The Author Online Book Forums are Moving

The Author Online Book Forums will soon redirect to Manning's liveBook and liveVideo. All book forum content will migrate to liveBook's discussion forum and all video forum content will migrate to liveVideo. Log in to liveBook or liveVideo with your Manning credentials to join the discussion!

Thank you for your engagement in the AoF over the years! We look forward to offering you a more enhanced forum experience.
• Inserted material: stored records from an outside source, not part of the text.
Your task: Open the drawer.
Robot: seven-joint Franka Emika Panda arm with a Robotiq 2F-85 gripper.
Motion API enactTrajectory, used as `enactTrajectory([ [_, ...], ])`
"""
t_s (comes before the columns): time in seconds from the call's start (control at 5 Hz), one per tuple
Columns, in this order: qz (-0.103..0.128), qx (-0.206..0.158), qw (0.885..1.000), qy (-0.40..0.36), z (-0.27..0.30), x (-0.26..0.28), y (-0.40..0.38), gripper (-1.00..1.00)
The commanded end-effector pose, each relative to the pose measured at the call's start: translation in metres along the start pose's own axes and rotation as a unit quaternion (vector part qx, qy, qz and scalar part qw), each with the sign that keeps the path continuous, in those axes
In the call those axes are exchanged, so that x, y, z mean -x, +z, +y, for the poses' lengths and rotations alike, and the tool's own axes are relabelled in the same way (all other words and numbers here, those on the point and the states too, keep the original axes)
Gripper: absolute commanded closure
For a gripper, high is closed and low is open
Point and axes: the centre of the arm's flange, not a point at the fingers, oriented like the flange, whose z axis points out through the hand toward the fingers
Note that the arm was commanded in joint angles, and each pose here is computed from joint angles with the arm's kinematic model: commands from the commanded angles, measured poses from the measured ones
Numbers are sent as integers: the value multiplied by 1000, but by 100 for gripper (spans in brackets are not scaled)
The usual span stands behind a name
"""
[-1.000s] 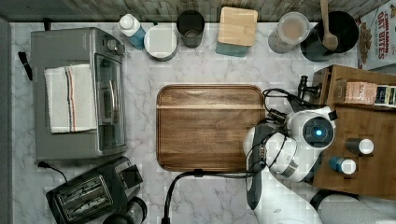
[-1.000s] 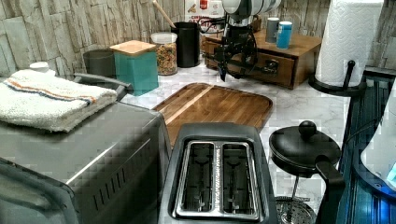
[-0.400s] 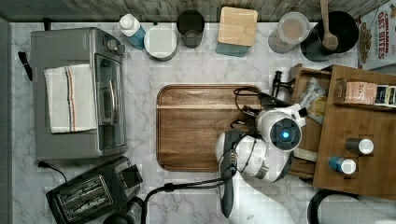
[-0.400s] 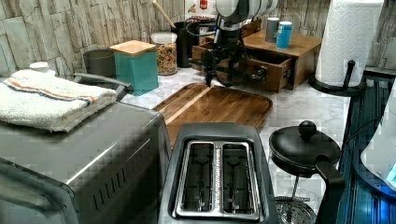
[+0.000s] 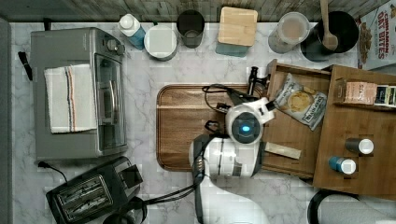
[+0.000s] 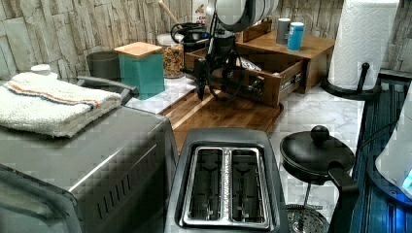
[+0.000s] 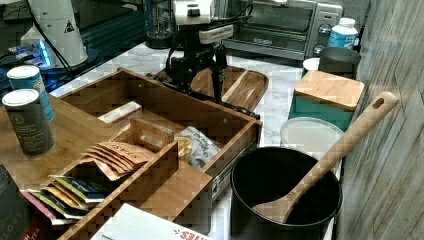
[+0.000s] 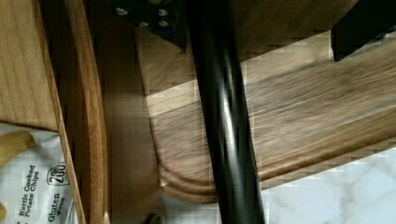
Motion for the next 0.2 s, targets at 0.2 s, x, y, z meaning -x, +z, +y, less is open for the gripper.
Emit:
enactTrajectory([
  [0.2,18,-83,994,-67,-117,32,-32,-100],
])
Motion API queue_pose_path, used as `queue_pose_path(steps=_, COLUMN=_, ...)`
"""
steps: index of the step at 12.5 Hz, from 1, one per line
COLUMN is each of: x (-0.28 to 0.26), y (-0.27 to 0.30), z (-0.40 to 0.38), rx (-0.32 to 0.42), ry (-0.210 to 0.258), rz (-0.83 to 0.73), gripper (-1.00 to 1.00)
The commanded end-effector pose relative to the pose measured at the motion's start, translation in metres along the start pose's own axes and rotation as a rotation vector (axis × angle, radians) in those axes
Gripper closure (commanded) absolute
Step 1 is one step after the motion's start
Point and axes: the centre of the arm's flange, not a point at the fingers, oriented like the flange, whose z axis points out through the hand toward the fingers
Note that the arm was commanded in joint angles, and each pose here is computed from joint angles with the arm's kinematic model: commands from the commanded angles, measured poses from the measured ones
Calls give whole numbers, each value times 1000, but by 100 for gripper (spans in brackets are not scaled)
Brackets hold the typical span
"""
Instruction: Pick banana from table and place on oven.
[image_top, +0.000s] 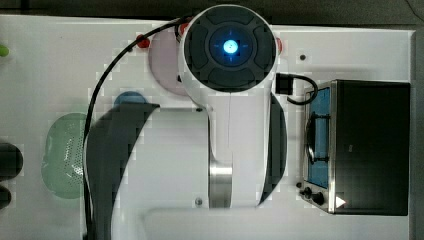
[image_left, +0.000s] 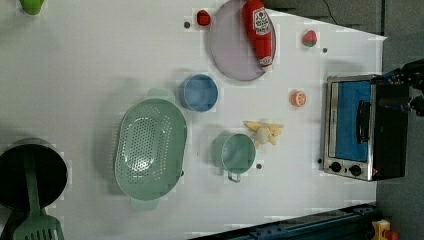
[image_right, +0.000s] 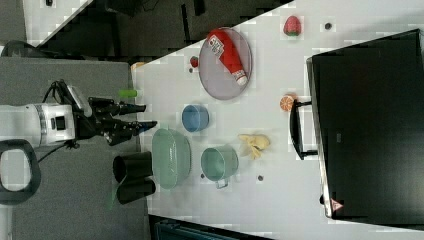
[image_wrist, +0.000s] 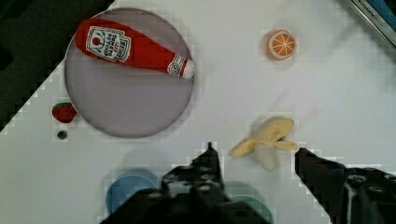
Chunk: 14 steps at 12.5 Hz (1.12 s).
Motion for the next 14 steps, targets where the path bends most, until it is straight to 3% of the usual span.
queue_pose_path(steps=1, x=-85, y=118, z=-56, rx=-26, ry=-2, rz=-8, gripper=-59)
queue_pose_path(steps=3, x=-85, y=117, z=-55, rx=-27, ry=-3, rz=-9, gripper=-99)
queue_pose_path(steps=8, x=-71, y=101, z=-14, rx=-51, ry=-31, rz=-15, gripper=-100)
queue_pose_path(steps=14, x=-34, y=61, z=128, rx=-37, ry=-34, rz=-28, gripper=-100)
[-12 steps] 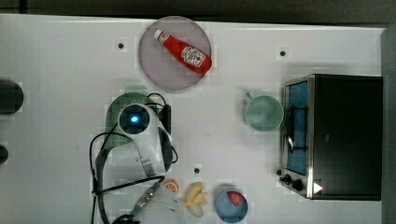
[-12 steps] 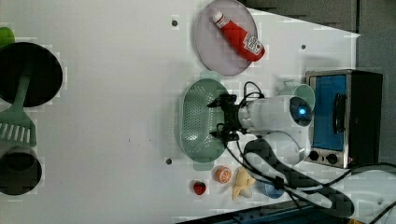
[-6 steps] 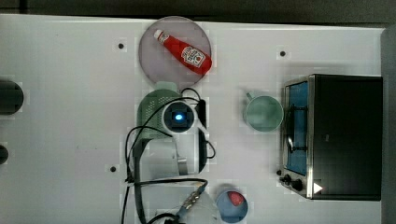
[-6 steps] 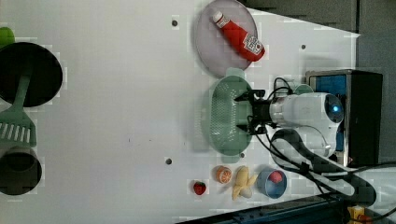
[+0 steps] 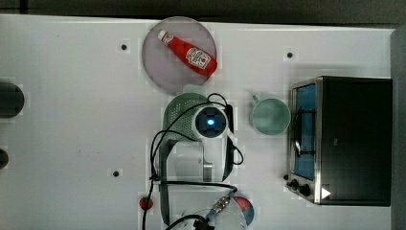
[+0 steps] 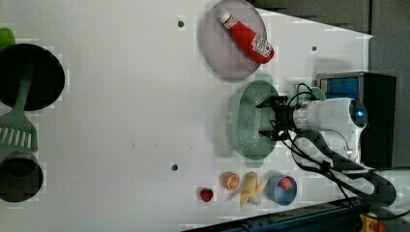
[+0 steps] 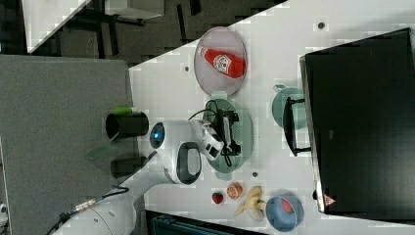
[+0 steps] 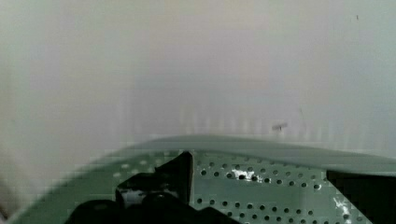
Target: Drag strainer left to right.
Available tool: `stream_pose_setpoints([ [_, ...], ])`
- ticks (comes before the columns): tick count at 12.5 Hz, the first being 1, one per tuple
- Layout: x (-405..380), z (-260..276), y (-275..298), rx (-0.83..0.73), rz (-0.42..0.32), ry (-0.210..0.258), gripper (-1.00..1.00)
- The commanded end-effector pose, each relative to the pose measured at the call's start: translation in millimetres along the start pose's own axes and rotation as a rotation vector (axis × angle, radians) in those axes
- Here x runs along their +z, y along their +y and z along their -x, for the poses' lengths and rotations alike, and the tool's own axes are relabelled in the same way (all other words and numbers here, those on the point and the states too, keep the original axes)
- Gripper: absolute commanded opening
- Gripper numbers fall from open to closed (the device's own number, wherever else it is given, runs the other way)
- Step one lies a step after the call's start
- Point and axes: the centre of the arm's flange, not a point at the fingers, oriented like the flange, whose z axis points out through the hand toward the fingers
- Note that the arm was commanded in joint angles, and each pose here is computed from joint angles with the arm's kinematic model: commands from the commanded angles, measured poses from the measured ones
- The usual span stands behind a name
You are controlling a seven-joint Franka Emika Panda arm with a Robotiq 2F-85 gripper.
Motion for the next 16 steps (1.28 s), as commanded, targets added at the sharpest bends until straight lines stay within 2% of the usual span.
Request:
stream_pose_setpoints([
  [1, -13, -24, -2, -0.089, -0.014, 0.02, 1.0],
  [6, -15, -67, 2, -0.151, -0.014, 0.047, 1.0],
  [8, -21, -65, -1, -0.156, -0.027, 0.048, 1.0],
  [10, -38, -49, -7, -0.185, -0.049, 0.039, 1.0],
  [12, -68, -25, -8, -0.228, -0.031, 0.017, 1.0],
  [14, -116, 0, -7, -0.341, -0.05, 0.009, 1.0],
  [16, -171, 20, -2, -0.499, -0.102, 0.022, 1.0],
])
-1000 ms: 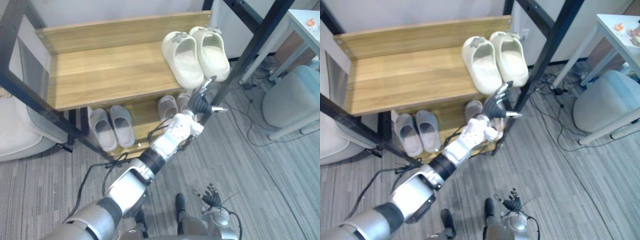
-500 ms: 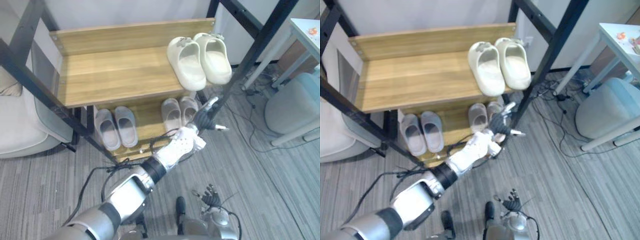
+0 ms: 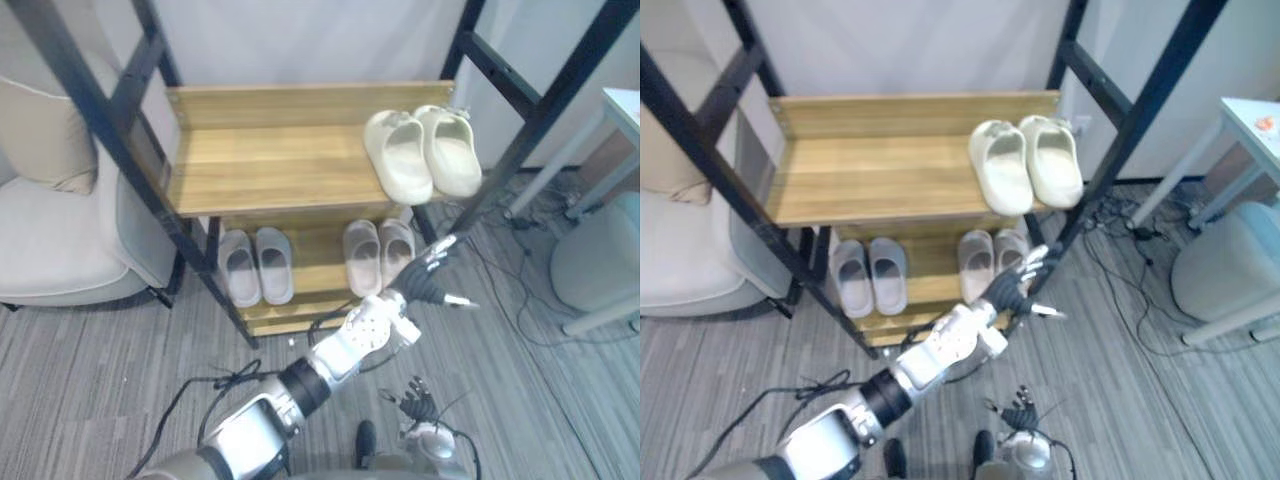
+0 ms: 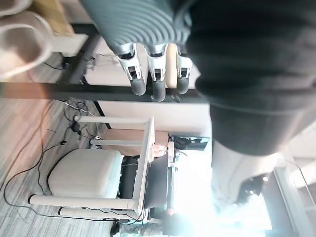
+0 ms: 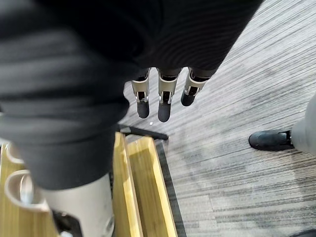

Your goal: Organize the slippers on the shoe rack

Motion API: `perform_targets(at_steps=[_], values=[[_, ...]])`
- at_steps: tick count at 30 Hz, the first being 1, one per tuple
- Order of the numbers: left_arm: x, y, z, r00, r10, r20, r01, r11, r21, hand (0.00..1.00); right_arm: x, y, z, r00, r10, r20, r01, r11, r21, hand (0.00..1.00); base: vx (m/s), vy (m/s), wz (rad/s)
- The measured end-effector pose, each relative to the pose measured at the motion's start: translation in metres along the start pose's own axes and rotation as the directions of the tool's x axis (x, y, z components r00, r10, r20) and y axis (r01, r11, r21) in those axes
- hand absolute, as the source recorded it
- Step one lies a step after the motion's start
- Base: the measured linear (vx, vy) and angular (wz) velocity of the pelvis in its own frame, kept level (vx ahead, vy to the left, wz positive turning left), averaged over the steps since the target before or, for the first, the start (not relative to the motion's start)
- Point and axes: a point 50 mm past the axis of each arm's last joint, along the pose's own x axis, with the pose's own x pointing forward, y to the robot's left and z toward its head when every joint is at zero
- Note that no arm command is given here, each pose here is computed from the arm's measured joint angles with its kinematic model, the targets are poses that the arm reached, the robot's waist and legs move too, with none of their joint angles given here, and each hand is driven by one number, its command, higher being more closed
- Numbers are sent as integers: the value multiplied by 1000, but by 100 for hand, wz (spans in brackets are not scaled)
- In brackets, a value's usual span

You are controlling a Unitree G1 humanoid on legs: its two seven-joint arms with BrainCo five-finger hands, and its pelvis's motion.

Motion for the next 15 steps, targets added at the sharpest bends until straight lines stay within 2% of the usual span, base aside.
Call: perform_targets(at_steps=[2,7,9,10,12,15], values=[[-26,5,-30,994,26,-107,-33,998,-59,0,0,3,1,1000,9,4,-9,1000,-1,0,79,-24,28],[-60,9,-76,953,79,-294,-115,988,-108,0,3,10,-3,999,38,-28,-39,999,-31,0,47,-19,24],[-98,14,-116,873,119,-474,-184,978,-95,0,2,13,-13,996,49,-79,-53,997,-48,0,46,-9,20],[-101,15,-119,864,123,-488,-190,978,-89,0,2,13,-14,995,50,-83,-55,997,-51,0,51,-5,20],[-141,27,-149,749,190,-635,-285,957,-50,0,0,11,-26,990,43,-132,-52,996,-67,0,56,4,29],[-180,38,-168,630,242,-738,-350,937,7,0,-2,6,-35,985,31,-170,-46,996,-81,0,28,17,31]])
308374 (11) [Avatar] Offline
#1
I am wondering what exactly we are trying to show by plotting the average values of rewards. In the Bandit.py we picked 3 epsilons and I see that epsilon 0.1 and 0.01 are overlapping after 1000 pulls. What is the conclusion by looking at this plot?
Thanks
Phil Tabor (9) [Avatar] Offline
#2
308374 wrote:I am wondering what exactly we are trying to show by plotting the average values of rewards. In the Bandit.py we picked 3 epsilons and I see that epsilon 0.1 and 0.01 are overlapping after 1000 pulls. What is the conclusion by looking at this plot?
Thanks


Good question. The point of trying 3 different epsilons is so that you can see the dependence of the average reward on the exploration factor epsilon.

The overlap just means that in the long run, the delta in performance between the 0.1 and 0.01 learning rate disappears. (note, I'm going from memory here. I don't have the plot in front of me. I assume by overlap you mean that they have the same average reward for a given pull).